Just don’t get stuck in the break and never return. One thing that would stick in my mind is a line from Finding Nemo, “just keep swimming.”

No matter how off track I feel or how things look, keep going forward. Wake up everyday and show up. Legacy building isn’t instantaneous. Our current society makes it seem like the road to success is no longer real. That everything can be attained overnight because of the instant access we have with via our phones and the internet.

But life happens in different stages and phases for everyone. That’s why I had to learn that no matter what I still have to show up. I learned and continue to learn so much about myself just by showing up.
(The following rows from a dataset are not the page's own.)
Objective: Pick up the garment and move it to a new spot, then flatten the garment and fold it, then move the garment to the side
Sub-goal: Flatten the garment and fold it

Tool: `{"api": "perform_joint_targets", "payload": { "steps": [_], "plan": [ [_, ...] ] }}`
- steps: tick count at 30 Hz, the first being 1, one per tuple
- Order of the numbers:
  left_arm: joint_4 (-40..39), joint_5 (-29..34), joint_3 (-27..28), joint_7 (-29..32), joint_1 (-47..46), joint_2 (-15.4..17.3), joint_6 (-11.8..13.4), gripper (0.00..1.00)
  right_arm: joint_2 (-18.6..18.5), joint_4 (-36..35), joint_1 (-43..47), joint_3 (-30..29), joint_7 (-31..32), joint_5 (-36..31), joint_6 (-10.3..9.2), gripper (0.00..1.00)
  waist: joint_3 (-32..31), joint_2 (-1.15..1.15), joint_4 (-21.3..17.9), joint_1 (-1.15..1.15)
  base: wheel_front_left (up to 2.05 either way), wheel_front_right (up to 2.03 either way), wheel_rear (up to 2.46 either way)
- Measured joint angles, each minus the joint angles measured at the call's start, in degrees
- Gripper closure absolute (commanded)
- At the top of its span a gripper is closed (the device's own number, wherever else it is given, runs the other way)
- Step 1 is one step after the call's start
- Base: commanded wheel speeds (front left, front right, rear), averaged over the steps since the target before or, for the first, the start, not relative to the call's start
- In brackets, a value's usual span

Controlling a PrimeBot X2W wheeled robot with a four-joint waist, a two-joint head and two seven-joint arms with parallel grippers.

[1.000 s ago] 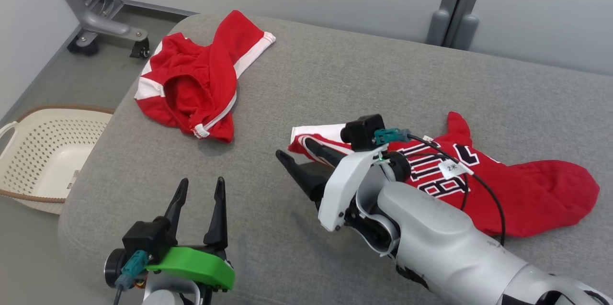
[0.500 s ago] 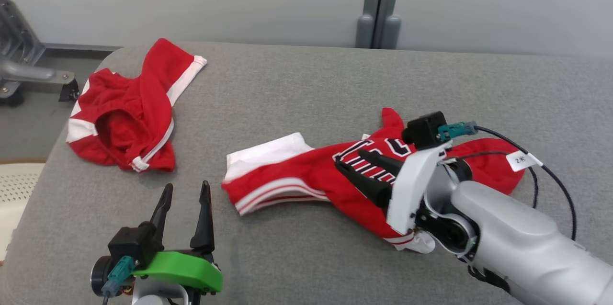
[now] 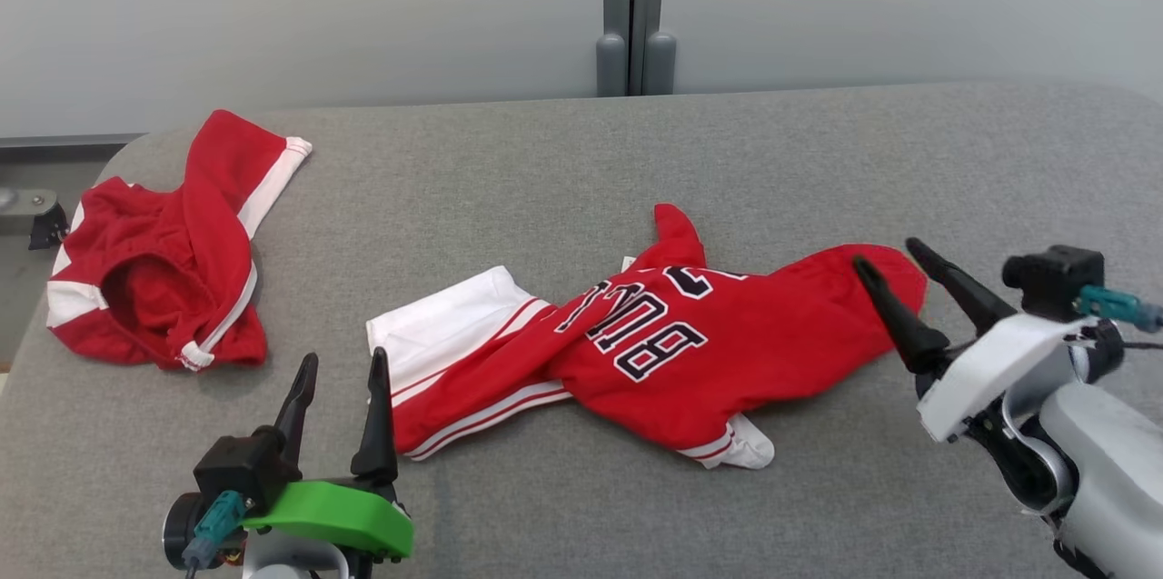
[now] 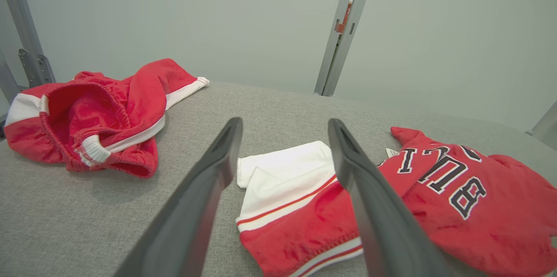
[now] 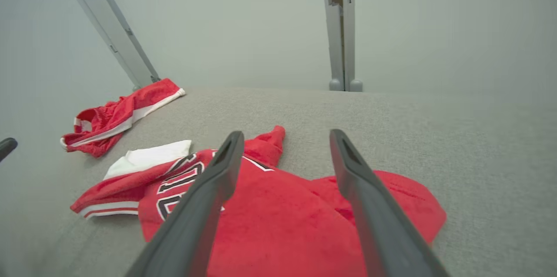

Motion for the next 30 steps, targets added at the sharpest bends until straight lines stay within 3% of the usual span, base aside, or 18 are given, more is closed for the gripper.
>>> {"api": "perform_joint_targets", "payload": {
  "steps": [3, 6, 9, 18, 27, 30],
  "plan": [
    [0.02, -0.08, 0.44, 0.00, -0.01, -0.02, 0.00, 0.00, 4.08, 1.32, 5.34, -10.16, -0.80, -6.14, -0.01, 0.00, 0.12, 0.00, -0.19, 0.00, 0.00, 0.00, 0.00],
    [0.13, -0.10, 0.77, 0.00, 0.01, 0.01, -0.14, 0.00, 10.21, -3.08, 10.79, -21.68, -1.02, -15.39, 0.00, 0.00, 0.28, 0.00, -0.47, 0.00, 0.00, 0.00, 0.00],
    [0.49, -0.09, 0.68, 0.00, 0.00, 0.01, -0.36, 0.00, 14.57, -7.05, 16.11, -26.93, -1.03, -21.82, 0.00, 0.00, 0.34, 0.00, -0.72, 0.00, 0.00, 0.00, 0.00],
    [1.02, -0.26, 0.21, 0.00, 0.08, -0.01, -0.49, 0.00, 19.60, -10.70, 20.25, -32.56, -1.03, -28.81, 0.00, 0.00, 0.41, 0.00, -1.06, 0.00, 0.00, 0.00, 0.00],
    [4.01, -1.80, -0.43, 0.16, -0.04, -0.02, -1.36, 0.00, 19.83, -10.04, 20.28, -32.68, -1.02, -29.26, 0.00, 0.00, -0.10, 0.00, -1.22, 0.00, 0.00, 0.00, 0.00],
    [6.54, -4.61, -0.16, 5.20, -1.53, 0.53, -1.72, 0.00, 19.85, -9.82, 20.28, -33.25, -1.03, -29.26, 0.00, 0.00, -0.53, 0.00, -1.32, 0.00, 0.00, 0.00, 0.00]
  ]
}}
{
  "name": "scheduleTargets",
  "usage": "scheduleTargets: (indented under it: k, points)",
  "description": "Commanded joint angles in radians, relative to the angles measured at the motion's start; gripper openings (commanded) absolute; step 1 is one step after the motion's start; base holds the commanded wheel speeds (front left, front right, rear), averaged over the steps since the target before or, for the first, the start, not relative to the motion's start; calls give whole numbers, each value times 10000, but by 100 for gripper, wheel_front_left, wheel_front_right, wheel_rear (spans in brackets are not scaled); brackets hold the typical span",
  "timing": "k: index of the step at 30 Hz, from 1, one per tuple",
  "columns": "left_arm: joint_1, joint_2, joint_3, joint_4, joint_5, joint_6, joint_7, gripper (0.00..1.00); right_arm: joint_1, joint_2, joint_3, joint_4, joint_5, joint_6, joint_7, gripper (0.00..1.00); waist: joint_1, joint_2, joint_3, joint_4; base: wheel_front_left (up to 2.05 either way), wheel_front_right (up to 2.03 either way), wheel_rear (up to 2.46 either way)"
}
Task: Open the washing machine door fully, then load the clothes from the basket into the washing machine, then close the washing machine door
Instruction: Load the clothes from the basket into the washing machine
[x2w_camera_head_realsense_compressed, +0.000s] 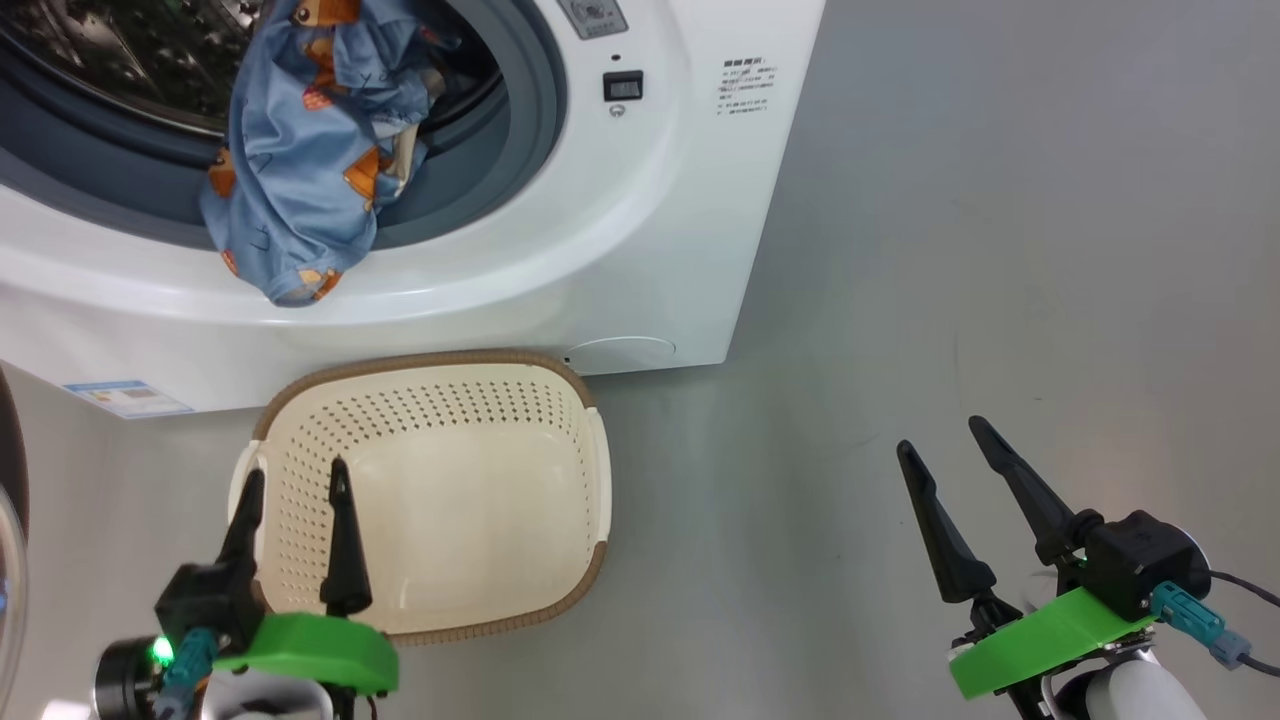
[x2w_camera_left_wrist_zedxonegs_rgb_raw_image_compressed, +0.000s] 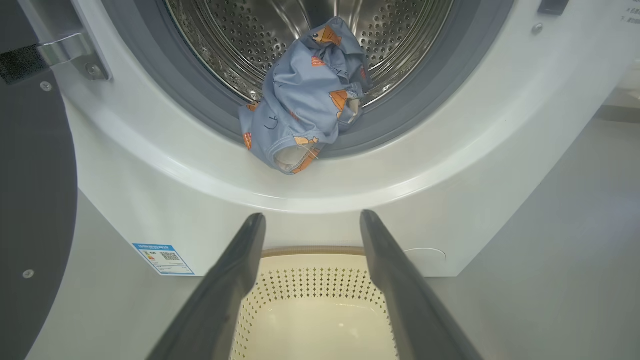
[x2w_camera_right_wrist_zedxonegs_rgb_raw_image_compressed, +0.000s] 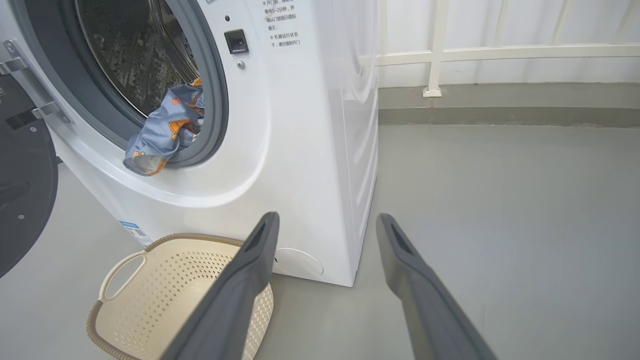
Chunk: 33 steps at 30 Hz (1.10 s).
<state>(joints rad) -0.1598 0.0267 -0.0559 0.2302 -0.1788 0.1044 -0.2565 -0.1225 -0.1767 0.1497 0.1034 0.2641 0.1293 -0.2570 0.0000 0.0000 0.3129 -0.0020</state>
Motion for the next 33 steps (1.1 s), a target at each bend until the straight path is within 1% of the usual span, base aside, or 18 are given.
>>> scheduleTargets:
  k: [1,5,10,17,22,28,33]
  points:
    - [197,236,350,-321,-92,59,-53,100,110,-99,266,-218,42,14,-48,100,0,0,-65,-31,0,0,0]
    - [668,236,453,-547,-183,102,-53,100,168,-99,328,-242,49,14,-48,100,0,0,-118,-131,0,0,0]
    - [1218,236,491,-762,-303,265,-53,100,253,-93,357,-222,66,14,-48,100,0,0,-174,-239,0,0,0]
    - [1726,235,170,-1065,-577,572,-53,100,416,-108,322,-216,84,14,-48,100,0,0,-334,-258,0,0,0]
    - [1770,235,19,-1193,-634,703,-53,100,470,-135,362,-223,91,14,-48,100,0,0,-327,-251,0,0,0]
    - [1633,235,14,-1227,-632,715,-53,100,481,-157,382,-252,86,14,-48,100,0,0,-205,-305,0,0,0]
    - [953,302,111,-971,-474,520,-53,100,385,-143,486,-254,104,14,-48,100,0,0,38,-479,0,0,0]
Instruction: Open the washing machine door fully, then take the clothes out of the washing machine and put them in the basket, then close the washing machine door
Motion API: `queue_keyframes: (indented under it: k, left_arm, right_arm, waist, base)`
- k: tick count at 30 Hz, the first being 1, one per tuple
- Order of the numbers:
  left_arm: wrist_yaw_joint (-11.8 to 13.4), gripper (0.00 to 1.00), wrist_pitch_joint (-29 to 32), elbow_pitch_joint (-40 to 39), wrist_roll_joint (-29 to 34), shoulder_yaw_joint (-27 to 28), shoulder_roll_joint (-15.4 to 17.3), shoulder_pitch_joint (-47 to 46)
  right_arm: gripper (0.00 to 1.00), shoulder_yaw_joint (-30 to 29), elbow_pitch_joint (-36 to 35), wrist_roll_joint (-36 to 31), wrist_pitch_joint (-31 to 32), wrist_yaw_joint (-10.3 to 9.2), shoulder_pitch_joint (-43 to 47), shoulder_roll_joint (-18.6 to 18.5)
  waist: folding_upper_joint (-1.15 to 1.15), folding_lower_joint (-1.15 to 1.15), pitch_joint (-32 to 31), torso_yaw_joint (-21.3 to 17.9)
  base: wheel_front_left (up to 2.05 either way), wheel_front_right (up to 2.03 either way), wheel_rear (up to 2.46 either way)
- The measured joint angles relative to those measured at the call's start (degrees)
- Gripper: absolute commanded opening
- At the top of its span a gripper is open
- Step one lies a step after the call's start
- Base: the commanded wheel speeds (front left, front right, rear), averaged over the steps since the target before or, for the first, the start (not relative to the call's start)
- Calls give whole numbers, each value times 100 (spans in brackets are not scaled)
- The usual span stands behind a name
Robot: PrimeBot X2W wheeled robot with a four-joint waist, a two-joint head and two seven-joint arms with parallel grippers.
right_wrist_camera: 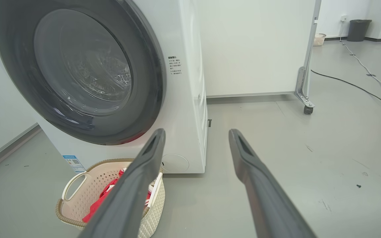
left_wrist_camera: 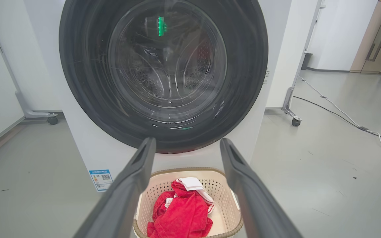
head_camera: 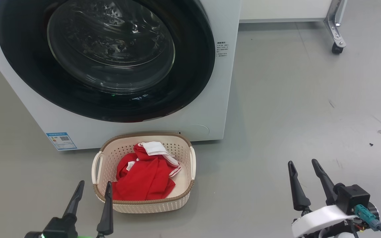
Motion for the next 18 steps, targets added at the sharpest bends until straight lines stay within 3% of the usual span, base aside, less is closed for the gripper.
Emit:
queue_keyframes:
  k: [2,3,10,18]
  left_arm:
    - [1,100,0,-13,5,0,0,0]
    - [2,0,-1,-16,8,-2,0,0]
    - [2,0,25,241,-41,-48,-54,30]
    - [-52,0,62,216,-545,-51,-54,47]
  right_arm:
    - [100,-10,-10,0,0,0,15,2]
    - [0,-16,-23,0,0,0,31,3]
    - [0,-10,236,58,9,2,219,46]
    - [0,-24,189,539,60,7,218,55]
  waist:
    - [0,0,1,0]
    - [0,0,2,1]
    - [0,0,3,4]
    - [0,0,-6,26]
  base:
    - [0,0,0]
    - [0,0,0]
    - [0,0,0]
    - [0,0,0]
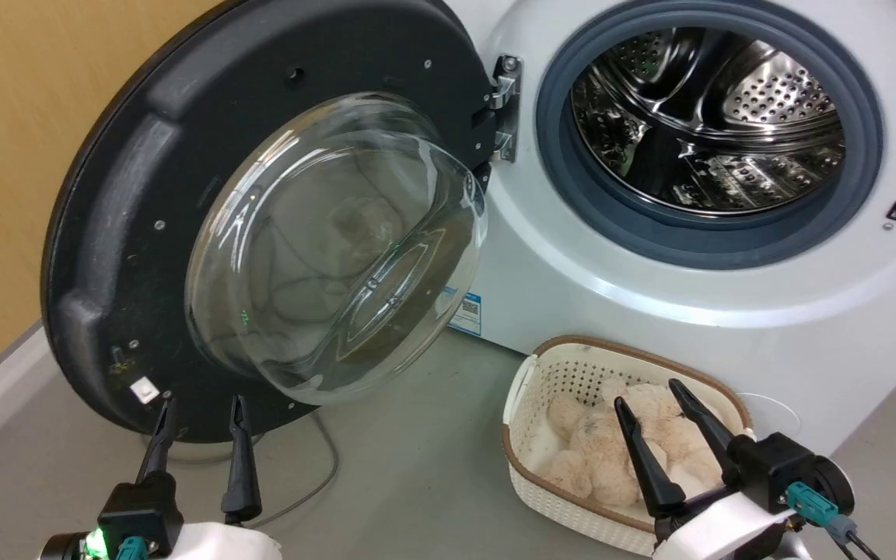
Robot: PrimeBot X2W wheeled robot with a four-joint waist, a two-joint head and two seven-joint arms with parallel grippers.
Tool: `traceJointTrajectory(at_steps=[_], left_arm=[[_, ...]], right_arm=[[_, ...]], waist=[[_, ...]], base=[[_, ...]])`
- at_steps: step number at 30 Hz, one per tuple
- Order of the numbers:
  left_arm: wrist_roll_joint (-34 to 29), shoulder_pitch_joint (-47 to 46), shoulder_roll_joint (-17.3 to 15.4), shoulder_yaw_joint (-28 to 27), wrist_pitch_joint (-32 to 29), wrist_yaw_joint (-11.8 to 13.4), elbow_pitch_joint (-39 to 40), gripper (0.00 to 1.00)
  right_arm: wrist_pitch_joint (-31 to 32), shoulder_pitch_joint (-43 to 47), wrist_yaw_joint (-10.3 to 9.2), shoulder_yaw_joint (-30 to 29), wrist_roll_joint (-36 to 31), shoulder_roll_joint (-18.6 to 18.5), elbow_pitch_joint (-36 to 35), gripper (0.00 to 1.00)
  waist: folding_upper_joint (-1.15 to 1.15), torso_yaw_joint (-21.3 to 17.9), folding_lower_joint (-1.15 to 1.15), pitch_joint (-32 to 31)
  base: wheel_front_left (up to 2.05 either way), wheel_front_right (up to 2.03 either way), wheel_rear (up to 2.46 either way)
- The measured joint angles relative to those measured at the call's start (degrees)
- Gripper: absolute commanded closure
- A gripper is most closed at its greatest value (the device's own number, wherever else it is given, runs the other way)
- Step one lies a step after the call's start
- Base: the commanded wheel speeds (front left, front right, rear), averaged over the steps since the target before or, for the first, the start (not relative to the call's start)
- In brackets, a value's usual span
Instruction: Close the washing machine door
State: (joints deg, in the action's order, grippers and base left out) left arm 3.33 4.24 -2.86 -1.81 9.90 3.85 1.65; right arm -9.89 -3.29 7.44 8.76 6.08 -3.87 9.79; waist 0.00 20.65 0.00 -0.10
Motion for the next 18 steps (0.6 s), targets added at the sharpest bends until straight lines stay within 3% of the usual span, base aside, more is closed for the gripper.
traceJointTrajectory(at_steps=[18], left_arm=[[1.0, 1.8, 0.0, -0.6, 2.1, 1.9, 1.5, 0.00]], right_arm=[[-2.2, -2.7, 0.00, 3.7, 2.2, -0.7, 3.1, 0.00]], waist=[[0.00, 4.5, 0.00, 0.5]], base=[[0.00, 0.00, 0.00]])
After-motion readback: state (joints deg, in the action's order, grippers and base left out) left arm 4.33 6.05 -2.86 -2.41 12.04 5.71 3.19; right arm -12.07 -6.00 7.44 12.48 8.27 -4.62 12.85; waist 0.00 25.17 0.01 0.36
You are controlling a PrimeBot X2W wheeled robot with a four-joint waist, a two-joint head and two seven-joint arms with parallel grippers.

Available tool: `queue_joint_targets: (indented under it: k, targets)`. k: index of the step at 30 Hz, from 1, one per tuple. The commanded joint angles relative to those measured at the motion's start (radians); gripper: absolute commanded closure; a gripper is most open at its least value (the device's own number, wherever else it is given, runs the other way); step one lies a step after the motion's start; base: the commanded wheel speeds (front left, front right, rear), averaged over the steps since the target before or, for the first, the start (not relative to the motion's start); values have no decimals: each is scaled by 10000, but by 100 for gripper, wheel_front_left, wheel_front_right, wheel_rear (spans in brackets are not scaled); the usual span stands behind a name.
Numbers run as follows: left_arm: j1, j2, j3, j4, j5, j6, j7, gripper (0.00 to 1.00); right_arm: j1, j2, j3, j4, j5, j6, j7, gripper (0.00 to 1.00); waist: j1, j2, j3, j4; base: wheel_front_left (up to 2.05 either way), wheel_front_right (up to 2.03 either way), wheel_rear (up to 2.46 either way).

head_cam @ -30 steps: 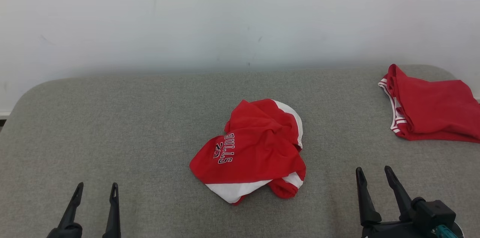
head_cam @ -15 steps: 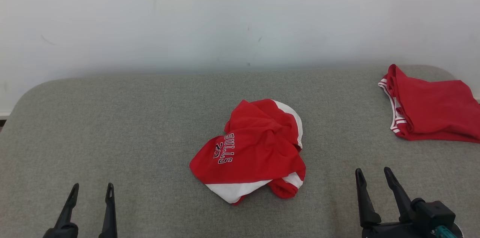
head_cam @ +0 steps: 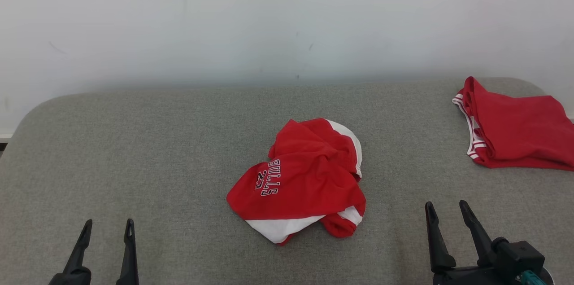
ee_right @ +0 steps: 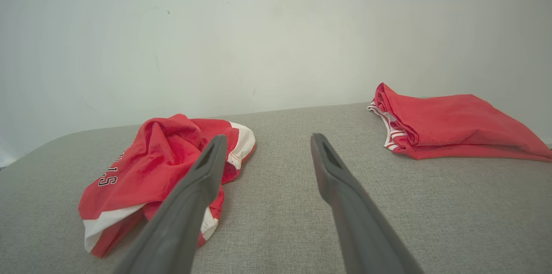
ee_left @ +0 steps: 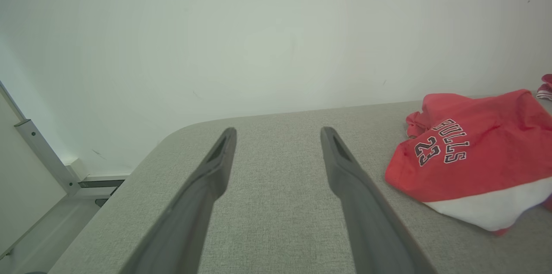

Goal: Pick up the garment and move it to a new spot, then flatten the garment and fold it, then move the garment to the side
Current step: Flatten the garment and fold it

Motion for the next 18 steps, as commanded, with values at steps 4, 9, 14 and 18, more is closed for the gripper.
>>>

Resilience, strength and wisdom that I never knew I had or needed. It’s funny how the worst situations can bring the best out of you.

So that’s where I am. 2 months shy of 31. No everything has not magically turned around. Yes there are many daily struggles. But if God can wake me up with new grace and mercy, the least I can do is wake up and make the best of the new day. I can show up and even if the situation is not different I can at least be different.